Based on their findings, the authors proposed four strategic interventions, each addressing specific barriers:
1. Accessible Education: Create short, multimedia clinical practice resources available on-demand via the hospital network. Clinicians need to access evidence-based information quickly, right when they need it.
2. Hands-On Training: Schedule regular training sessions that account for hospital rotations. Because staff rotate through different services, one-time training isn’t enough. Regular, repeated, hands-on education helps new clinicians get up to speed and experienced ones stay sharp.

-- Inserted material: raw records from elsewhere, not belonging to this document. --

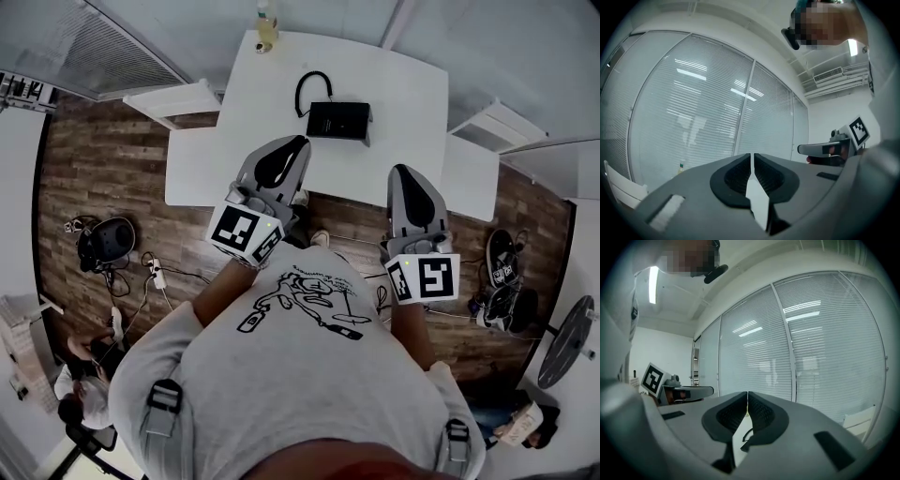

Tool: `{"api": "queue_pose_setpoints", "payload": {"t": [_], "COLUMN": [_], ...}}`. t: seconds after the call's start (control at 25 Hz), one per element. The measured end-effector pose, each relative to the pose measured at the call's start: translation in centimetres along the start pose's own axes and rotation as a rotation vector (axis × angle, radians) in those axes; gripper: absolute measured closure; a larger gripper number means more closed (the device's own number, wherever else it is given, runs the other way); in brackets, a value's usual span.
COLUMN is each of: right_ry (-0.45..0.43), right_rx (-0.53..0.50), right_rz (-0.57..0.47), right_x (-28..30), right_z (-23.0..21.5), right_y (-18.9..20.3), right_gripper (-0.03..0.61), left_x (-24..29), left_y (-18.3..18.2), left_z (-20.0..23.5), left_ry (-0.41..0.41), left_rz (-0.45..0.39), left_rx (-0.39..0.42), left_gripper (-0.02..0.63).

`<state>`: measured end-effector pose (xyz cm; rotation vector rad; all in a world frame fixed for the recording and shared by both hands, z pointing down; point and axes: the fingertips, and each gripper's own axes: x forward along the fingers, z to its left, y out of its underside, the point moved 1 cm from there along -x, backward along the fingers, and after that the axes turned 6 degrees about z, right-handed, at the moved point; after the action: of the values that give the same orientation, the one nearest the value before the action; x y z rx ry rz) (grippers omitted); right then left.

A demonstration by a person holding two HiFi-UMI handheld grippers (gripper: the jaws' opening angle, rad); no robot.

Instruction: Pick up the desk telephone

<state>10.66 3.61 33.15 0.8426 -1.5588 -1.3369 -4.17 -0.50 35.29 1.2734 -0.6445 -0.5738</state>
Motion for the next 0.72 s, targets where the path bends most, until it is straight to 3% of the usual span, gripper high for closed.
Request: {"api": "queue_pose_setpoints", "payload": {"t": [0.44,0.72], "right_ry": [-0.004,0.008], "right_rx": [-0.033,-0.044], "right_rz": [0.015,0.019], "right_x": [11.9,15.7], "right_z": [-0.4,-0.7], "right_y": [-2.7,-3.5], "right_gripper": [0.572,0.572], "left_x": [5.5,7.5], "left_y": [-2.4,-3.1], "left_z": [9.1,12.8], "left_ry": [0.036,0.048], "left_rz": [-0.012,-0.013], "left_rx": [-0.023,-0.025], "left_gripper": [0.595,0.595]}}
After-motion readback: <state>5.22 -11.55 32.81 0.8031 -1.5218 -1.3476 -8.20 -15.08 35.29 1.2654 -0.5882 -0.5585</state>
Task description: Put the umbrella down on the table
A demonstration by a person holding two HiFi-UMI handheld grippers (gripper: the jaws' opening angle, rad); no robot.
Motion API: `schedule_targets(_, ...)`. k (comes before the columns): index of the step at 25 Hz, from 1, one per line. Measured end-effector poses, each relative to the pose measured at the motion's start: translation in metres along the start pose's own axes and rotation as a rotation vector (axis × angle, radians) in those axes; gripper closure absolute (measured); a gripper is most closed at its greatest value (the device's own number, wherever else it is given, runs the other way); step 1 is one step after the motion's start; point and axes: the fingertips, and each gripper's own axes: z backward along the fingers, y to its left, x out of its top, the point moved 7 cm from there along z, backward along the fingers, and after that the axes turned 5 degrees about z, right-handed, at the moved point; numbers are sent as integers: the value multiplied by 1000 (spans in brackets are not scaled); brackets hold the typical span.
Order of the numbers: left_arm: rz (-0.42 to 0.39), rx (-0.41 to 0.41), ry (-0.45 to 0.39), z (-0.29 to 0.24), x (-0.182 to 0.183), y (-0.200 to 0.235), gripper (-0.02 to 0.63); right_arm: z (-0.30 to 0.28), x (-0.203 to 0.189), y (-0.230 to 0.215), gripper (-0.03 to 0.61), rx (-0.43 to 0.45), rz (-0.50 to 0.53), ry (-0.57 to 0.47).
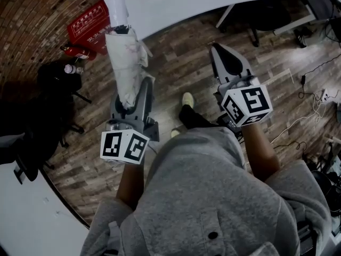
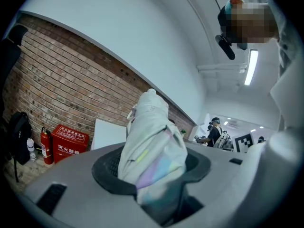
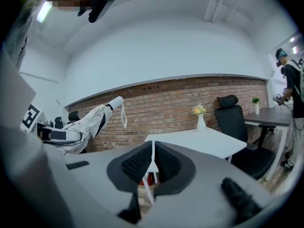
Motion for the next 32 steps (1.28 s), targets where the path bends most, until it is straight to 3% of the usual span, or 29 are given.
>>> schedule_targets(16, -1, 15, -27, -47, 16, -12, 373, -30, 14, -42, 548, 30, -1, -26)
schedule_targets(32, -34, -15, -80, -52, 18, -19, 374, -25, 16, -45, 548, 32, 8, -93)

3. Champion Mentorship: Recruit expert clinicians who can provide clinical support, answer questions, and model best practices for their colleagues. These champions would serve as go-to resources for teams learning new techniques.
4. Automated Order Sets: A standardized, automated multidisciplinary referral system emerged as perhaps the most crucial intervention. When a patient undergoes amputation, the system would automatically trigger all necessary consultations and interventions, without requiring individual clinicians to remember every step.
This research served as a reminder that shortfalls in amputee care aren’t intractable, and they don’t occur because clinicians don’t care or because the science is unclear. They occur because the gap between what we know works and what actually happens involves dozens of overlapping barriers—from individual knowledge gaps to institutional systems to communication challenges. “While the ultimate goal is improving patient-level outcomes such as earlier mobility milestones, shorter hospital lengths-of-stay, and faster prosthetic fitting,” the researchers conclude, “this study targeted provider- and organization-level behaviors.”
The paper, “Implementation of an evidence‑based multidisciplinary post‑operative lower extremity amputation protocol (LEAP),” is available online at Implementation Science Communications. For a detailed discussion of LEAP’s specific guidelines, see the August 2022 edition of Journal of Vascular Surgery Cases, Innovations and Techniques.